I'm a secondary teacher (& asthmatic, as is my eldest child).

I'm utterly shocked by this. It's not manslaughter (she didn't actually DO anything to cause this boy's death), but it's certainly something I'd expect to be the end of my teaching career.

Which would be the least of my worries actually; I'd never be able to forgive myself

Most schools do have protocols in place, yes. We're probably a bit more genned up on anaphylactic shock tbh, which is the usual regular training event, but certainly I'd expect to go immediately to a student having an asthma attack (or anything else where they were ill/distressed).

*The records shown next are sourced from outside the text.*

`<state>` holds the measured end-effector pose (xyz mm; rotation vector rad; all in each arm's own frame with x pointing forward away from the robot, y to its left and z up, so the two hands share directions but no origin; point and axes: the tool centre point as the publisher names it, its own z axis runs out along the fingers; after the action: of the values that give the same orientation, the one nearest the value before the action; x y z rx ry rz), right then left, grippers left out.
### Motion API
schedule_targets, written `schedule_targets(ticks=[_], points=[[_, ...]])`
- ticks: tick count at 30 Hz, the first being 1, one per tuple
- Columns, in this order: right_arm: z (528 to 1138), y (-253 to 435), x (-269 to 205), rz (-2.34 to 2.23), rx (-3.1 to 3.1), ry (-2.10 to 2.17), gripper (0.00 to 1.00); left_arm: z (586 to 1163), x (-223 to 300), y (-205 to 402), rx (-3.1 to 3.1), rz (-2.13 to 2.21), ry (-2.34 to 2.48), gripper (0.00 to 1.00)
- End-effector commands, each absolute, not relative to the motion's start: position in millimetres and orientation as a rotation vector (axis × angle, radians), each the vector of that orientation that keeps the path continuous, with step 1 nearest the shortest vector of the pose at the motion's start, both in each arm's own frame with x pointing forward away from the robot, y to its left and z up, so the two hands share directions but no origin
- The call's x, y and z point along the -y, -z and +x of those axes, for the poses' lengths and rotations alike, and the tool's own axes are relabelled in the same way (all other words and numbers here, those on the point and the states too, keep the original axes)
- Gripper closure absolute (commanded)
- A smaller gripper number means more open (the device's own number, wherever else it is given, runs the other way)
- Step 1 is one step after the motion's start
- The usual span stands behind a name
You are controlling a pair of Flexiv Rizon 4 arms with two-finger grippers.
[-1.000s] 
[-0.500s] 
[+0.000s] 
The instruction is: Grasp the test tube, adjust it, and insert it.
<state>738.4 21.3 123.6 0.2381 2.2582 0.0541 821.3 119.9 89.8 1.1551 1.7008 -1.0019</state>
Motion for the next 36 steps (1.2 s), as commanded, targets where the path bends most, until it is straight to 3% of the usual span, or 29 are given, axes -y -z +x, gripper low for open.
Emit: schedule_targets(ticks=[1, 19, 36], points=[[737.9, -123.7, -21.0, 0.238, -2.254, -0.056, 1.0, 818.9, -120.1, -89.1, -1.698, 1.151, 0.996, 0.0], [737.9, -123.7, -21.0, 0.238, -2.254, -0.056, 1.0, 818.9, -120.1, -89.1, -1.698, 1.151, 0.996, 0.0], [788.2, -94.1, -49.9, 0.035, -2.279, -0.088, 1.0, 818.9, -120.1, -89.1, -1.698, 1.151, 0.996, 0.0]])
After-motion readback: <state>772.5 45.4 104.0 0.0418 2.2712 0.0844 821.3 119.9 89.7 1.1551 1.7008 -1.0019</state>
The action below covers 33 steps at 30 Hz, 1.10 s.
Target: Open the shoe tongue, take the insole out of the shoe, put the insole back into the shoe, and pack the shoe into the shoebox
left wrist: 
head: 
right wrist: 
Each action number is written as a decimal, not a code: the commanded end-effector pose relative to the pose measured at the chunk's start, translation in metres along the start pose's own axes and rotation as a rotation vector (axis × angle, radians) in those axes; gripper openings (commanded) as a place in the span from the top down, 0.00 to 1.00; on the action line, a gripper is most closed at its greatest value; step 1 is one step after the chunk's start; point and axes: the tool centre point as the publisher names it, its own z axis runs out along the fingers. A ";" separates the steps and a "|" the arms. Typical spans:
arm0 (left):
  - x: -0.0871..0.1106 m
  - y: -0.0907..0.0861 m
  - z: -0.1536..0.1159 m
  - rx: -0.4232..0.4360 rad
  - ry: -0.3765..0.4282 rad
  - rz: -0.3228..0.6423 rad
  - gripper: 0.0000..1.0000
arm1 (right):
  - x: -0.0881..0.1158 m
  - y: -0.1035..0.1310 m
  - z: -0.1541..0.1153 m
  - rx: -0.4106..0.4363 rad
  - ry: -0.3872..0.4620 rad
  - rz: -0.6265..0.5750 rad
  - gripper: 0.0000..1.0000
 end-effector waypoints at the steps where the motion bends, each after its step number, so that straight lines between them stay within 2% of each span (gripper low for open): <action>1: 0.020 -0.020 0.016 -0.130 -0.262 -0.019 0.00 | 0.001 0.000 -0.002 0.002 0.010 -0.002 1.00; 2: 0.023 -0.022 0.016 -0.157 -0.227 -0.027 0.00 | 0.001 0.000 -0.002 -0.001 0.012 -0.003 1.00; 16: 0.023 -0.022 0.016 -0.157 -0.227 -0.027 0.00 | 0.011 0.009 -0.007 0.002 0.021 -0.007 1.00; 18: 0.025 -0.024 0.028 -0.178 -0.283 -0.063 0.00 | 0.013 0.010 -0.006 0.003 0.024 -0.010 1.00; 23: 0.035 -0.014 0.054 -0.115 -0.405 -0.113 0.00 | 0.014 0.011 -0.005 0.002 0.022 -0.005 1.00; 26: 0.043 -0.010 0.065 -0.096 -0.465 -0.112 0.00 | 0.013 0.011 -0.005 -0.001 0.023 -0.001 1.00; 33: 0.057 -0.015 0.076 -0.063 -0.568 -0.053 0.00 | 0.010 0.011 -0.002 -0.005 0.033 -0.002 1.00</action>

I'm not one of the 'First Aider' staff team, so I'd then immediately send another student for a First Aider - meanwhile I'd be doing the obvious common sense stuff like getting the student to use their inhaler/sending another message for their spare inhaler, if they didn't have one on them.

If their condition wasn't swiftly relieved by use of an inhaler, an ambulance would be called.